TASK DETAILS
Return only the lines from the one containing "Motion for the" to the end of the material, with each one exactly as it appears.

**** DATA PROVIDED

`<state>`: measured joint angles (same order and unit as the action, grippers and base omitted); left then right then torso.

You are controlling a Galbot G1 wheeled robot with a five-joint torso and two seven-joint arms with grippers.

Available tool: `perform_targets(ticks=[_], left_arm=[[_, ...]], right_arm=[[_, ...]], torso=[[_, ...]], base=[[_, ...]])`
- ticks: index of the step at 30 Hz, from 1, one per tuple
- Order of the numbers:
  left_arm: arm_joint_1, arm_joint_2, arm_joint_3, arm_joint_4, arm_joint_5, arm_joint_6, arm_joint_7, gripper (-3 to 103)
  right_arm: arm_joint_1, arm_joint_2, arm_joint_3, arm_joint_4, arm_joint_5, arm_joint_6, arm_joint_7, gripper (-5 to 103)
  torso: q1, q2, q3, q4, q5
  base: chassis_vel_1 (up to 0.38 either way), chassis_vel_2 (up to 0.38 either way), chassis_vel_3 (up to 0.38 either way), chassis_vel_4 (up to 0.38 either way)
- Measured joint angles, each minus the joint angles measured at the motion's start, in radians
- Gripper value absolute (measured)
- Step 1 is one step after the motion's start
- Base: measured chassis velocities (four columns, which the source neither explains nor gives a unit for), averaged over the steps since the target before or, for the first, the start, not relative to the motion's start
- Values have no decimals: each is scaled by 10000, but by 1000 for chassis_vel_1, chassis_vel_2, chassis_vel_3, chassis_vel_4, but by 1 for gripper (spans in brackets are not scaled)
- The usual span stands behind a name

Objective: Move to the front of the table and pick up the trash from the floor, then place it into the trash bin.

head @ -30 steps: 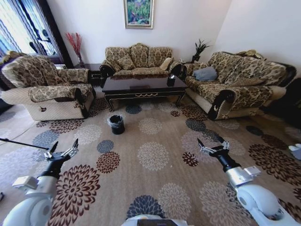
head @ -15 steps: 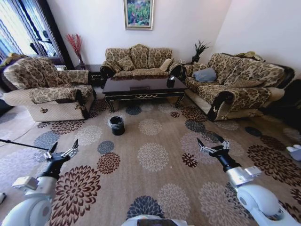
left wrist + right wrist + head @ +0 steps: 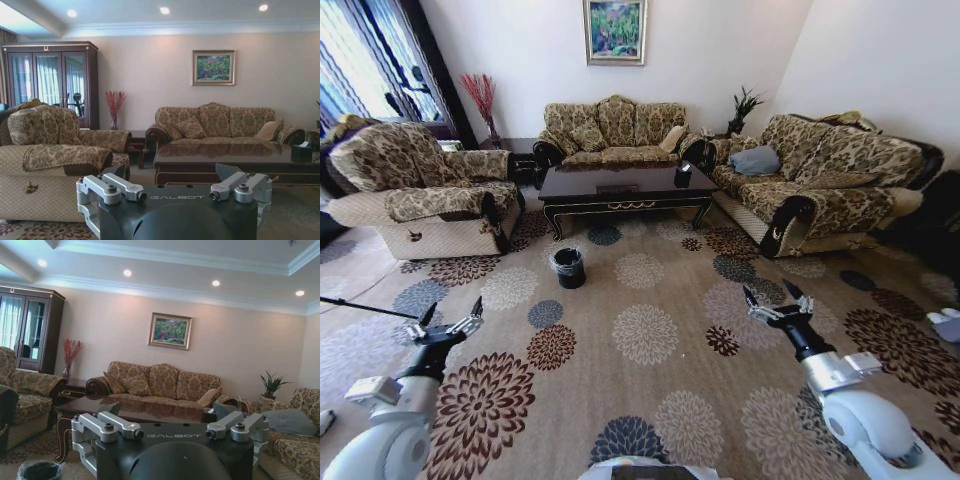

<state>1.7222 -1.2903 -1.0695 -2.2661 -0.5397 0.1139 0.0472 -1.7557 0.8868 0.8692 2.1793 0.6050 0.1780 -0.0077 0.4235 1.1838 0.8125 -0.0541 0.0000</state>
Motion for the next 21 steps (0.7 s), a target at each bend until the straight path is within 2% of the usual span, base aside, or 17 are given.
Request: perform_targets(ticks=[7, 21], left_arm=[[69, 13, -64, 12, 8, -27, -5, 100], [75, 15, -74, 10, 9, -40, -9, 100]], right_arm=[[-32, 0, 12, 15, -25, 59, -255, 100], [-36, 1, 12, 8, -40, 61, -275, 100]], torso=[[-18, -33, -21, 0, 0], [-39, -81, -46, 0, 0]], base=[[0, 0, 0, 0], [0, 0, 0, 0]])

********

WRITTEN ANSWER
Motion for the next 21 steps (0.7 s), a target at each bend until the straight path is within 2% of the usual span, base aside, or 17 are given.
Request: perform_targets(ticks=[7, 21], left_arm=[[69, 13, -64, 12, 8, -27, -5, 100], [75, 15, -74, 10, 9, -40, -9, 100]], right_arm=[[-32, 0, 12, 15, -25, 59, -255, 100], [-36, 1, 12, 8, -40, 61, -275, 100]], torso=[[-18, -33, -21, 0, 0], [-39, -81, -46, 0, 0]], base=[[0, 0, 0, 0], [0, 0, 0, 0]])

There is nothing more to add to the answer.